● **Extracted records**

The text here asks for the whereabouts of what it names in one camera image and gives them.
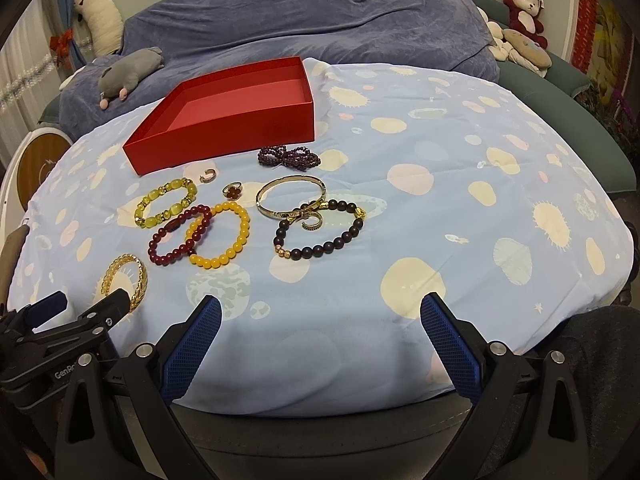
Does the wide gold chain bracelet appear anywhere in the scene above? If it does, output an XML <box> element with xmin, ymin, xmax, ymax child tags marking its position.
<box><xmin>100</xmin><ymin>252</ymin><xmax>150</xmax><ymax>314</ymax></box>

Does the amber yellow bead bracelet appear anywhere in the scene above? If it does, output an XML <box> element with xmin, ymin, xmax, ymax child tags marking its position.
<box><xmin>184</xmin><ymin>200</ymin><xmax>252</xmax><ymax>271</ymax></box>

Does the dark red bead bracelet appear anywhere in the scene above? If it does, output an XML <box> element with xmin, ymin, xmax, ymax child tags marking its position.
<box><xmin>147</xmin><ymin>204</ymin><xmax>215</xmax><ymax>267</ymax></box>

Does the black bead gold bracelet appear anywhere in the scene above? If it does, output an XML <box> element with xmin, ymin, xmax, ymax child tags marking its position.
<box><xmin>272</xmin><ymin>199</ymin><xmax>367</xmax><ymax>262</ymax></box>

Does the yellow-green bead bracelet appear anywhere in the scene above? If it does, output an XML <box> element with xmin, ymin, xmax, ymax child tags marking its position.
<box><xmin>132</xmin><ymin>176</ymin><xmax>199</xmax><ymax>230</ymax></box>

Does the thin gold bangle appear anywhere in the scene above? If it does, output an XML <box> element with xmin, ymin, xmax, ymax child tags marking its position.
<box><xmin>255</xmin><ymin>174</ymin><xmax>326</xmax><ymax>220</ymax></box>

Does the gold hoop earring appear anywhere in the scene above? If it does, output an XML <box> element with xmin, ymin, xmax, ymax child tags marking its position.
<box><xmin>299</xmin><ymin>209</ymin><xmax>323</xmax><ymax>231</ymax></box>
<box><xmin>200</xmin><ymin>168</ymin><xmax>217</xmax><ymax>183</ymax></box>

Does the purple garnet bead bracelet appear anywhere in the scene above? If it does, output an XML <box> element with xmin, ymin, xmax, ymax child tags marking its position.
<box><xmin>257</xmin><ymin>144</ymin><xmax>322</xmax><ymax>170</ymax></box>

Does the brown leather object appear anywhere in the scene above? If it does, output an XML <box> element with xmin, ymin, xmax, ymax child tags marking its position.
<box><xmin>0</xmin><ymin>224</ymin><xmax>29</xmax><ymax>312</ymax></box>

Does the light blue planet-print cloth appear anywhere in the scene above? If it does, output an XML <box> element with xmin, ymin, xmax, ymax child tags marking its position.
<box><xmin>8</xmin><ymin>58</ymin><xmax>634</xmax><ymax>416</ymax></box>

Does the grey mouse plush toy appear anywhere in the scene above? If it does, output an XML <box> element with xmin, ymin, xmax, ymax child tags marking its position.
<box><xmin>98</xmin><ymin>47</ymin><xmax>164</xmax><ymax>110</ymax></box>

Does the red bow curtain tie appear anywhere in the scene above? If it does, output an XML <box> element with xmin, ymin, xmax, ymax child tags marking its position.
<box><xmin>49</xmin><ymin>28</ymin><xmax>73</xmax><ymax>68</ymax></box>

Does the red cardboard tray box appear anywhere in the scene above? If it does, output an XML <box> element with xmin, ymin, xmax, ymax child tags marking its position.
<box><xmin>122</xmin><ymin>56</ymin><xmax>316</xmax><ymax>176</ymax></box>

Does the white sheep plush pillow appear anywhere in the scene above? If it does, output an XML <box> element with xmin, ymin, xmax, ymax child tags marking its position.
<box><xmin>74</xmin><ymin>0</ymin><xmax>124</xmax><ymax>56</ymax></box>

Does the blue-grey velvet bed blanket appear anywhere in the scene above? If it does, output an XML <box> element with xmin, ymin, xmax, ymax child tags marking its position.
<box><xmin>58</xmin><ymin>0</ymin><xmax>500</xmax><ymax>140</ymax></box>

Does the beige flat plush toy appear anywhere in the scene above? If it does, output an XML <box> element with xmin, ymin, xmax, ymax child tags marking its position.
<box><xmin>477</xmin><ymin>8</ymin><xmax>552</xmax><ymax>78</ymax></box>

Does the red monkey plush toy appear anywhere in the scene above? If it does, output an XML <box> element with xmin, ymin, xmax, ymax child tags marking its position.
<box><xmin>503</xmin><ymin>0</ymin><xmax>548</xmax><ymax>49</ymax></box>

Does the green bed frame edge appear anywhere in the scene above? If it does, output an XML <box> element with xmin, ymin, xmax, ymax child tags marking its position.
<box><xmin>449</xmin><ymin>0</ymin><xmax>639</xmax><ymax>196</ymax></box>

● **Instructions to follow**
Repeat the records above exactly, from the first line through the line that contains "Does the dark", and leave out the pictures.

● **Written solution**
The text here asks for the whereabouts of what it names in one camera image and gives them.
Does the wide gold chain bracelet appear anywhere in the scene above? If it does, output an XML <box> element with xmin, ymin, xmax, ymax child tags marking its position.
<box><xmin>100</xmin><ymin>252</ymin><xmax>150</xmax><ymax>314</ymax></box>

Does the amber yellow bead bracelet appear anywhere in the scene above? If it does, output an XML <box> element with xmin, ymin, xmax, ymax child tags marking its position.
<box><xmin>184</xmin><ymin>200</ymin><xmax>252</xmax><ymax>271</ymax></box>

Does the dark red bead bracelet appear anywhere in the scene above? If it does, output an XML <box> element with xmin, ymin, xmax, ymax child tags marking its position.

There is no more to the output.